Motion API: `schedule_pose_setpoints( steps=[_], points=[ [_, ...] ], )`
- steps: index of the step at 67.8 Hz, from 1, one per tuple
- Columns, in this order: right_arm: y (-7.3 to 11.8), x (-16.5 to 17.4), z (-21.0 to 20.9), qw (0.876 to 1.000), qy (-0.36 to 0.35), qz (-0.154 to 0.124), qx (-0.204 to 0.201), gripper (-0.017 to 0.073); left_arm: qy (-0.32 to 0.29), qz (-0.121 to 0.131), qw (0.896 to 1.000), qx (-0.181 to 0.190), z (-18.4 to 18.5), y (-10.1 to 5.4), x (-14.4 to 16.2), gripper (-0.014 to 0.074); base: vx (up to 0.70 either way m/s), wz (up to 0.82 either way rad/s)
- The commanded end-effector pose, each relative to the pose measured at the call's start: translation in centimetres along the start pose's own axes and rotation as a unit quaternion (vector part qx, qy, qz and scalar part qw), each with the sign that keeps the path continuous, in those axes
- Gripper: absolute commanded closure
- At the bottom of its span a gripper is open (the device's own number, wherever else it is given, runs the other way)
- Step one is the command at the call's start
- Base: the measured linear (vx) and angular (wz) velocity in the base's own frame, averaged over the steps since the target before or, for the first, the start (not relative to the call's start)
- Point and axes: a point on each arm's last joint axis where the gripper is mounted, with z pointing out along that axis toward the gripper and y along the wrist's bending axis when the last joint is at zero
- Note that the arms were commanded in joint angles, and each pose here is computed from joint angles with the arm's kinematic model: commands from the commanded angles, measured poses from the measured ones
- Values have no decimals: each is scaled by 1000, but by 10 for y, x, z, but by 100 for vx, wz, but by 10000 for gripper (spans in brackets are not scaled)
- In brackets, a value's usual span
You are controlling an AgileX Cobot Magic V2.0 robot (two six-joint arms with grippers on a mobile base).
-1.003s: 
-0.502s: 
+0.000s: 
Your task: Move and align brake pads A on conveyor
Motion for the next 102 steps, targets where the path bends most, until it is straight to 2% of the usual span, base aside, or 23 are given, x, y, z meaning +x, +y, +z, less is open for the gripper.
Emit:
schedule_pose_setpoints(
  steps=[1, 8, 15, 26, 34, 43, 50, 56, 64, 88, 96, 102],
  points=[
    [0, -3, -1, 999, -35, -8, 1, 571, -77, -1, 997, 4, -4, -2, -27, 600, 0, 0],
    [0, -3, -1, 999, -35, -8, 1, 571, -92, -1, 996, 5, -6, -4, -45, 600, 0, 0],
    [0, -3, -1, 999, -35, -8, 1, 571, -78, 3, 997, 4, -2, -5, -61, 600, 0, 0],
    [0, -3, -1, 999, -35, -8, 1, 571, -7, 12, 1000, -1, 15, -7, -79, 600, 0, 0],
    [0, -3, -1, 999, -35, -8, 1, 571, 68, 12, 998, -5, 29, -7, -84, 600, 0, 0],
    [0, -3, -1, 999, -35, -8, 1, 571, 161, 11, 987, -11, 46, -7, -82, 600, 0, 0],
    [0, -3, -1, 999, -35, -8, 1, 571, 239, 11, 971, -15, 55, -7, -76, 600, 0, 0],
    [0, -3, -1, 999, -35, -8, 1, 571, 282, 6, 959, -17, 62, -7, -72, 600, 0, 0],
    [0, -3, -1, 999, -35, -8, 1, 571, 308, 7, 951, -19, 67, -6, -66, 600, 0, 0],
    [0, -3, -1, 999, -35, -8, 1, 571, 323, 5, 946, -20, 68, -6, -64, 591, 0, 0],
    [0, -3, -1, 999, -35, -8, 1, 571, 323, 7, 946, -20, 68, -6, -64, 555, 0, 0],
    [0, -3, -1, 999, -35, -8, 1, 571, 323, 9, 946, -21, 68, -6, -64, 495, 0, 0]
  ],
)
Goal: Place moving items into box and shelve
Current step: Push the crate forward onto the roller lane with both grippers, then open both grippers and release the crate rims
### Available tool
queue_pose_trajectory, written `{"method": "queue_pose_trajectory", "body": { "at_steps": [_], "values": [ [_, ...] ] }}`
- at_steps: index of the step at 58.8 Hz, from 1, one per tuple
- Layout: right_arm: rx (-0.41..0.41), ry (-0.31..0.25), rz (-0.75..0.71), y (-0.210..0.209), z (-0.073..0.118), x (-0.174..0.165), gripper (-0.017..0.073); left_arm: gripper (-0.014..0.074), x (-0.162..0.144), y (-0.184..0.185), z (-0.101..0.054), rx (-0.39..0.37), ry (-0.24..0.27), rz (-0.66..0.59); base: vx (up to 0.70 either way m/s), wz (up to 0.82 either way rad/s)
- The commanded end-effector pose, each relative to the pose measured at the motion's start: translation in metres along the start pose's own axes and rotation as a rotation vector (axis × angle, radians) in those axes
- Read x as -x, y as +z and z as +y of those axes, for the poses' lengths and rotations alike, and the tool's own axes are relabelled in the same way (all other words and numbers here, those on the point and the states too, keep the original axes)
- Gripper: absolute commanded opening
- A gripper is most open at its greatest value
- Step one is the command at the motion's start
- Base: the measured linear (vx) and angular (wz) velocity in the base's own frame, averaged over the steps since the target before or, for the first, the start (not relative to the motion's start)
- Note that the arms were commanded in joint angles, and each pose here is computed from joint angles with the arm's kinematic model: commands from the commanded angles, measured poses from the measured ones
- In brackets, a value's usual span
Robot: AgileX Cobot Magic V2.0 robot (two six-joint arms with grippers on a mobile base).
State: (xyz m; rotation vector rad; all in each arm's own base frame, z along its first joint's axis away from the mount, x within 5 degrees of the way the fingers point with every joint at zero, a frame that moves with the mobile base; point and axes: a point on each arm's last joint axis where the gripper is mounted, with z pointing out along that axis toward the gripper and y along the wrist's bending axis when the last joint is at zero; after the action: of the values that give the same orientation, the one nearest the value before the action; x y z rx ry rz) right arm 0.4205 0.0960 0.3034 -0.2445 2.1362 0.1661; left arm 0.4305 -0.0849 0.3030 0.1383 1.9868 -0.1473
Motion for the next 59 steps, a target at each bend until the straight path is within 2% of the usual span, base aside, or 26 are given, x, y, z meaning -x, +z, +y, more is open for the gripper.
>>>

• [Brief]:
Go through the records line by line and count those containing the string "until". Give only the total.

• [Response box]:
2